» PROBLEM TO SOLVE
What is needed is an exact copy of the whole listing below, with no pictures.

» DATA EXCERPT
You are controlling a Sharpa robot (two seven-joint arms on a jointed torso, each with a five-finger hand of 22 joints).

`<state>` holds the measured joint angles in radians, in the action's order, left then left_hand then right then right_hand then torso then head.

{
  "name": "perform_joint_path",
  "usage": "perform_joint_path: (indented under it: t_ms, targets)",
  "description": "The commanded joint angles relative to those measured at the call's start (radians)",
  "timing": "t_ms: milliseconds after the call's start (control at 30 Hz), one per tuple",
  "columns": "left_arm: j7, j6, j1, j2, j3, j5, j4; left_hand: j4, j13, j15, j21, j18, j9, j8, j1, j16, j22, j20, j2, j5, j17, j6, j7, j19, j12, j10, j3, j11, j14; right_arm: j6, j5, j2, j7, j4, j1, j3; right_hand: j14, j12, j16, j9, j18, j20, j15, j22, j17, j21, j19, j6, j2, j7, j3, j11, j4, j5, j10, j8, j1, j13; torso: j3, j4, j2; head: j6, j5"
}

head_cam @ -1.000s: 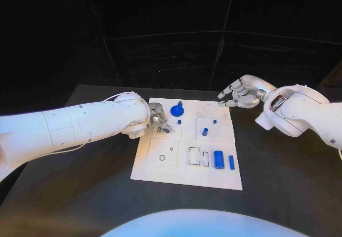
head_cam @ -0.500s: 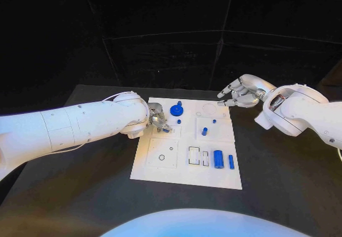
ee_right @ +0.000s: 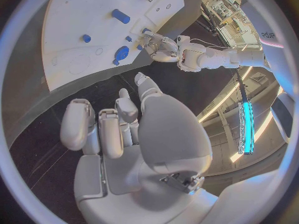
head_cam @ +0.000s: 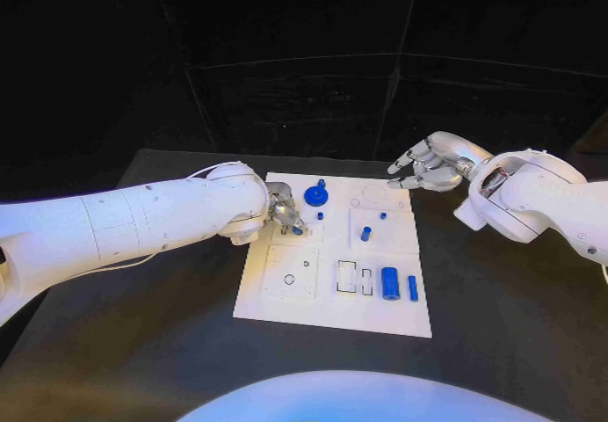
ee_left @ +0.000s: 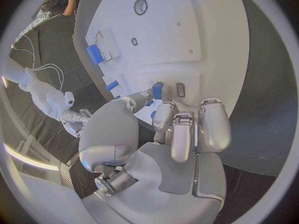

» EXPECTED OUTPUT
You are controlling a Sharpa robot (two seven-joint arms on a jointed torso, each with a five-finger hand of 22 joints).

`<state>` holds the measured joint angles in radians, in the action's order, left then left_hand then right then right_hand then torso then head.

{
  "name": "perform_joint_path",
  "usage": "perform_joint_path: (indented under it: t_ms, targets)",
  "description": "The commanded joint angles relative to those measured at the call's start (radians)",
  "timing": "t_ms: milliseconds after the call's start (control at 30 Hz), one per tuple",
  "columns": "left_arm: j7, j6, j1, j2, j3, j5, j4; left_hand: j4, j13, j15, j21, j18, j9, j8, j1, j16, j22, j20, j2, j5, j17, j6, j7, j19, j12, j10, j3, j11, j14; right_arm: j6, j5, j2, j7, j4, j1, j3; right_hand: j14, j12, j16, j9, j18, j20, j15, j22, j17, j21, j19, j6, j2, j7, j3, j11, j4, j5, j10, j8, j1, j13; torso: j3, j4, j2; head: j6, j5"
}

head_cam @ -1.000s: 
head_cam @ -0.500s: 
ee_right @ +0.000s: 
head_cam @ +0.000s: 
ee_left @ +0.000s: 

At this point, the answer is complete.